However, based on what we now know, the Eldar may be able to break the three Curses without radical and possibly diminishing soul surgery.
That's not really true. The
Eye of Tzeentch? Certainly, given how weak it is right now and unstable its foundation. The
Jealousy of Nurgle? Well yes, but it's ludicrous to claim armed heist in the core of a Chaos God's domain would be any less radical or soul-risking (at least for those carrying it out). The actual
Hunger of Slaanesh?
No. The Paths don't actually offer any means to break it, and were never conceived to do so when everyone thought there was just one Curse to begin with. They've always been about simply giving less for Slaanesh to tug on while you're alive, then shoving your soul in a special lockbox when you die so She-Who-Thirsts can't snatch it - and hoping nobody is ever in a position to smash that box. The demise of more than one Craftworld in 40k, of course, indicates.
It assumes by definition, that there's no way to simply... block Slaanesh off.
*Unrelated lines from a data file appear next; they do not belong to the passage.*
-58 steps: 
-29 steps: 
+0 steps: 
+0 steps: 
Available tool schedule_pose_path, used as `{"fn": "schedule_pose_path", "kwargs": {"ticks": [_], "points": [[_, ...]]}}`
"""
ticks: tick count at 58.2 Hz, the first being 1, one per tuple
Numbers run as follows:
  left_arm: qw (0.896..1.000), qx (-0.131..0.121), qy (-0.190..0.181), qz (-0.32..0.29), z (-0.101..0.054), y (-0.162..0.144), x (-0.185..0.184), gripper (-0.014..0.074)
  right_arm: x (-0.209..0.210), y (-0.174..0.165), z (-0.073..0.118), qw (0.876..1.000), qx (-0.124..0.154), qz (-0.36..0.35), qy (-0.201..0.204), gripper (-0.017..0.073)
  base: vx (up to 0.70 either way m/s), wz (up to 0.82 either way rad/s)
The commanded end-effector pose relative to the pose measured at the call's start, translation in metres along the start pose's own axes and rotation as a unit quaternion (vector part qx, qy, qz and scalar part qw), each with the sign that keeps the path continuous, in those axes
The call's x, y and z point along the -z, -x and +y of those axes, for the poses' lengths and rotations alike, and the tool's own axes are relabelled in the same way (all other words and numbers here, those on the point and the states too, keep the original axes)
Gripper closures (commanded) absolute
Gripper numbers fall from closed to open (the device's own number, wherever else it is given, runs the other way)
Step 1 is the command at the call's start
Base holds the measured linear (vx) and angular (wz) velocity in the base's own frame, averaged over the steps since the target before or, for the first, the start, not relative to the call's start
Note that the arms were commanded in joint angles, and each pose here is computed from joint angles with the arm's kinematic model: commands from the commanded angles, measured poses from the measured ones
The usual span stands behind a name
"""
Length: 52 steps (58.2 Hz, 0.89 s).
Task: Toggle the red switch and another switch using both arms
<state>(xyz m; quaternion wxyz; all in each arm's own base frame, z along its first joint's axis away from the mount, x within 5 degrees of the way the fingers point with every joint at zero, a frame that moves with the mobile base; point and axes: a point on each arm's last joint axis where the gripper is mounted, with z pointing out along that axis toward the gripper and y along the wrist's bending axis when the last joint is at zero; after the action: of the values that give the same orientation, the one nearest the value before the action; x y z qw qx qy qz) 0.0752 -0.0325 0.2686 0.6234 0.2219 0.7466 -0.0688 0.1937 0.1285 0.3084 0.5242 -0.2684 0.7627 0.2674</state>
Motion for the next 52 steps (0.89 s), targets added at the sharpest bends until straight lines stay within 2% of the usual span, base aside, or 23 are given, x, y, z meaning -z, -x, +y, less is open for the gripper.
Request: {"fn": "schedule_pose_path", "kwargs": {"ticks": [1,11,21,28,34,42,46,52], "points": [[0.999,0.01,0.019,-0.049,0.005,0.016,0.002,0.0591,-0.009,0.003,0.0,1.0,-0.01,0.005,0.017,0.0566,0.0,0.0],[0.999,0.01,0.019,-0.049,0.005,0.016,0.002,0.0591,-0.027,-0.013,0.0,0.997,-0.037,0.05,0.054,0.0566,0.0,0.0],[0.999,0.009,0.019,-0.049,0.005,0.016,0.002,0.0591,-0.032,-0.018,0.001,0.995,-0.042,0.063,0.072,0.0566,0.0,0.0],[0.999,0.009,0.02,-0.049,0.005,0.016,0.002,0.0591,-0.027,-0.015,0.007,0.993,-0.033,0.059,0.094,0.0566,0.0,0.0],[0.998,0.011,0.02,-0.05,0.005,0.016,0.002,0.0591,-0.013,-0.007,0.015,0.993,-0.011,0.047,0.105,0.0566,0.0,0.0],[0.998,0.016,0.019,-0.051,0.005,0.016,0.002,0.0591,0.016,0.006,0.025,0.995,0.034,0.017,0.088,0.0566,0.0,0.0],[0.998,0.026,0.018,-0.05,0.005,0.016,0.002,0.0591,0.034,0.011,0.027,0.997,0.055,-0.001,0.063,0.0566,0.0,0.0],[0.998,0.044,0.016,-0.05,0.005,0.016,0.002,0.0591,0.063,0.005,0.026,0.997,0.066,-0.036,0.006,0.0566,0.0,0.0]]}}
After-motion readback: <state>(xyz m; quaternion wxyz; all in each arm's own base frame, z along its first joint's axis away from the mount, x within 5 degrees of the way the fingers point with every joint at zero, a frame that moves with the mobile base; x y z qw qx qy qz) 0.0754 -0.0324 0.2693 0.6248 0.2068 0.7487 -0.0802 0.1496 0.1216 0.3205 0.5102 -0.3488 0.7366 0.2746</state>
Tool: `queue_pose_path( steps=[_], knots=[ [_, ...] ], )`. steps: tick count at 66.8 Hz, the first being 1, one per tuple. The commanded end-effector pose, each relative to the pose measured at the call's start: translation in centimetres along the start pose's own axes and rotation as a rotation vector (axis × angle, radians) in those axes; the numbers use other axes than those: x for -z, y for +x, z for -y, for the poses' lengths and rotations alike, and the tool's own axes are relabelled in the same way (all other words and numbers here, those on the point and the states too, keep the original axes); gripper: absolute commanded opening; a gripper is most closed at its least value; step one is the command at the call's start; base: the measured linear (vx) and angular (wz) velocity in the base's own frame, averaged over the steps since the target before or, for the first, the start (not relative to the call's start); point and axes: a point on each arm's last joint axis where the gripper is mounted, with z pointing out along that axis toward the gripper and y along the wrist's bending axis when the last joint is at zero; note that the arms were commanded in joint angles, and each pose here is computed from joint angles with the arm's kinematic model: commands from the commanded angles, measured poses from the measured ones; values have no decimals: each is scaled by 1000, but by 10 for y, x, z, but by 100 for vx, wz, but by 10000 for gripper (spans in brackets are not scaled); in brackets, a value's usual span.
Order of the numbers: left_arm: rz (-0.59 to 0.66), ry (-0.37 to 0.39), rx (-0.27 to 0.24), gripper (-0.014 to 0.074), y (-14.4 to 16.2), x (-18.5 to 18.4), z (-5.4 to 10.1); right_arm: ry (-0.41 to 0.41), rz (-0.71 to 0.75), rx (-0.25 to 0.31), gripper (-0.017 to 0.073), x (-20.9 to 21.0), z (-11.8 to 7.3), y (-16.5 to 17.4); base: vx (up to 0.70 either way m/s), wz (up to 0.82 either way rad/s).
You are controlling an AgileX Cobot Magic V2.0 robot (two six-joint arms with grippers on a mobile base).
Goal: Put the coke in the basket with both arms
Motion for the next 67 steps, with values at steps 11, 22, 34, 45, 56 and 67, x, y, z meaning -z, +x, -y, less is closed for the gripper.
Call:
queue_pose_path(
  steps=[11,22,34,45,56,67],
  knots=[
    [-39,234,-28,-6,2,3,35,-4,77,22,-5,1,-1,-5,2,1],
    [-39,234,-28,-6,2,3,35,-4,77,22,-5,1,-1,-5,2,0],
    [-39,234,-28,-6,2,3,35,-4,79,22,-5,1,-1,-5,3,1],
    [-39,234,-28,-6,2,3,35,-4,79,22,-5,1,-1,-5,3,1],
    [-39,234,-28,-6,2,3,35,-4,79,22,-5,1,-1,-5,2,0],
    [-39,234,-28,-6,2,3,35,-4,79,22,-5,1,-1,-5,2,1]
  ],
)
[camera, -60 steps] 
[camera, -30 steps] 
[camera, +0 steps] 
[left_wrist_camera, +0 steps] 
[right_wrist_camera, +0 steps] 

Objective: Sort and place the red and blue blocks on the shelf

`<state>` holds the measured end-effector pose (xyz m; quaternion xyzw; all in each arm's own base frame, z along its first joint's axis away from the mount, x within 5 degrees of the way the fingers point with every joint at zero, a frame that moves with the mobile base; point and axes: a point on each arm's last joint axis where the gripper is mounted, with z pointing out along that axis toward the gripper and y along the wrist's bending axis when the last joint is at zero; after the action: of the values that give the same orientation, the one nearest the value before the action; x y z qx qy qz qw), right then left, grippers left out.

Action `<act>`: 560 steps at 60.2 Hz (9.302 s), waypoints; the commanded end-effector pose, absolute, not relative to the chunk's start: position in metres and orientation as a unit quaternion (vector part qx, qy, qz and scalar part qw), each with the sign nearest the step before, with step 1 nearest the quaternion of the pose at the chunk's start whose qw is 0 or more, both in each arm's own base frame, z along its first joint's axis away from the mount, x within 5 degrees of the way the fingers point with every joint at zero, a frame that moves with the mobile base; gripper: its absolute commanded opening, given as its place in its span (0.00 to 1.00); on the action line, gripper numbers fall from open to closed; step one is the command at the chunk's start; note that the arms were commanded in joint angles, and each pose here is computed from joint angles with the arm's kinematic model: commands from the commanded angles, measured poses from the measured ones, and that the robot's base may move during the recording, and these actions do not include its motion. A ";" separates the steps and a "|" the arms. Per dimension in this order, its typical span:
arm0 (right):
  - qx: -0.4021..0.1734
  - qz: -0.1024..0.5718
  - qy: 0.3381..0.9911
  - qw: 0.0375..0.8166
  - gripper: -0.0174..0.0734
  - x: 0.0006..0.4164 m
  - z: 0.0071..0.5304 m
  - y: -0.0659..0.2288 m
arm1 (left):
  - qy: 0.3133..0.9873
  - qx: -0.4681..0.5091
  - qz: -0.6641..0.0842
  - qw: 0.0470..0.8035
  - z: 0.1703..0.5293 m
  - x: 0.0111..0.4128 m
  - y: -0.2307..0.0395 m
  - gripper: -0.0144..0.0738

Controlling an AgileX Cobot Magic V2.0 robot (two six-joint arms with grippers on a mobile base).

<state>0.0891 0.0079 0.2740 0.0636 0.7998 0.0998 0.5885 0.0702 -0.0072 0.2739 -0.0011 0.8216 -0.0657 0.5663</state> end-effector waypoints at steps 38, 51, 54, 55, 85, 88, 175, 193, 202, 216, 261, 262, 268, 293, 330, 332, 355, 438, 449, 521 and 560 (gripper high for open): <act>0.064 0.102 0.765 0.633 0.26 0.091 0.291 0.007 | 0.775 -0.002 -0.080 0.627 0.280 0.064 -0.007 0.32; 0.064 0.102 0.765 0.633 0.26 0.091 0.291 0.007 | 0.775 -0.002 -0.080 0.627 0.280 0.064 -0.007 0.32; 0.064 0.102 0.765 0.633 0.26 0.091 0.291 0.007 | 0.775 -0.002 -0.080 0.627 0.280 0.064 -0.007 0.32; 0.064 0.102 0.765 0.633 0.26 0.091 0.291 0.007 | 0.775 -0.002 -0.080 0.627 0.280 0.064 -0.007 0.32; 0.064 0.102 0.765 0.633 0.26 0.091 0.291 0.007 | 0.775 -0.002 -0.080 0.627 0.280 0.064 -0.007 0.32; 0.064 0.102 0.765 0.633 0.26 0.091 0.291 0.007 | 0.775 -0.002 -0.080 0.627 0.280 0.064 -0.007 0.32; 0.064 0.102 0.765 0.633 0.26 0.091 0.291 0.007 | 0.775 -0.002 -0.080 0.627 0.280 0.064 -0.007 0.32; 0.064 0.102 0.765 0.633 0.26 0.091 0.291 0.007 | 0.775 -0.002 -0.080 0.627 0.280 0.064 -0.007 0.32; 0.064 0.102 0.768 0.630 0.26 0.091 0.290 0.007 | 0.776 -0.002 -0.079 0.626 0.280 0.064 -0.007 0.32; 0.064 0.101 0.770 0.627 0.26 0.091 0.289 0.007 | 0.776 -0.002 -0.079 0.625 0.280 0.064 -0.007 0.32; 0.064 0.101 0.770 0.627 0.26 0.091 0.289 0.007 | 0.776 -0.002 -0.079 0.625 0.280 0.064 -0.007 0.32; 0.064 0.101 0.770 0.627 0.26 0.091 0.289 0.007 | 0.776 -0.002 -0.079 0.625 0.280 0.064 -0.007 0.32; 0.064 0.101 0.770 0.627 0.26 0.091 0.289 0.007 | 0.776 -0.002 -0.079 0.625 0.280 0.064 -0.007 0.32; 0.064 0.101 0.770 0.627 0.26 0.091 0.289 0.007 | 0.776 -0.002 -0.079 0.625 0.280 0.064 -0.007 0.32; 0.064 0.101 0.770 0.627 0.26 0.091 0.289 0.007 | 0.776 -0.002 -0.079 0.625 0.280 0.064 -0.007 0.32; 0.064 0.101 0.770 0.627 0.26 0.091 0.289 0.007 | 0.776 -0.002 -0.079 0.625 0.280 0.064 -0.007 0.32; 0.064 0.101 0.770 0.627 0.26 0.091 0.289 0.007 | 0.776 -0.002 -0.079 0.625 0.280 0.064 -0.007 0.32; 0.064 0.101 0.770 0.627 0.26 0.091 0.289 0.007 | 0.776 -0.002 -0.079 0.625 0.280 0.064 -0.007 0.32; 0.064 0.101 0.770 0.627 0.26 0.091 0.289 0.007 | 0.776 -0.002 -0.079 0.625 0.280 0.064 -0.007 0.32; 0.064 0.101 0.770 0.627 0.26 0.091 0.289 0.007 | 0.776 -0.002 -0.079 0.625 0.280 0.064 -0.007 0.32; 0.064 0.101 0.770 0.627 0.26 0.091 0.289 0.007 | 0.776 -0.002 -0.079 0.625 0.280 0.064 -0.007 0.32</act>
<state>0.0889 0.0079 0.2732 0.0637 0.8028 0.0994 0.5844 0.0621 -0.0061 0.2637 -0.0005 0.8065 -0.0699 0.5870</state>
They're the ones saying, no, we can just win. We may not have the blessings of the gods anymore, but by force of arms and the will to power we can change our fate. Then we can abandon the Paths without a backwards glance.
Sure, it's what Biel-Tan would say, but it's complete nonsense. If we weren't considering the soul surgery, no one would have learned there were multiple Curses present, the unknown two making any attempt towards 'force of arms and the will to power' impossible when Kairos would in time be able to utterly hijack the Asuryani's greatest asset, and Nurgle's influence preventing anyone from moving beyond 'the retrofitted vehicles, militia, and war cultists' paradigm demonstrately fails to move any closer to resurrecting the Empire of Eld?
Is it defeatism, to, after the greatest cataclysm in the history of your species, to say maybe we should step back and reconsider our direction? To suggest that maybe blind assumptions of superiority and smacking anyone who told us 'no' brought us this mess, and doubling down won't help? Or... to suggest that the path to victory lies in creativity and a willingness to take certain risks, like the ancestors of eld did?
This is the sunk cost fallacy in its purest form.
Past choices are dead and gone. They don't exist any more. Every new choice is a choice afresh, and should be assessed de novo, based on the situation we find ourself in.
You don't get to choose and abandon core beliefs because they are convenient. Moreover, the core premise of this quest is that no matter what, we aren't doing things the Craftworld way, and our beginning vote said "
This is how we're going to do things." It's the story people want to explore: the heirs of Vaul who want to forge an entirely new path (pun unintented).
If you really don't like that, then this probably isn't the quest for you.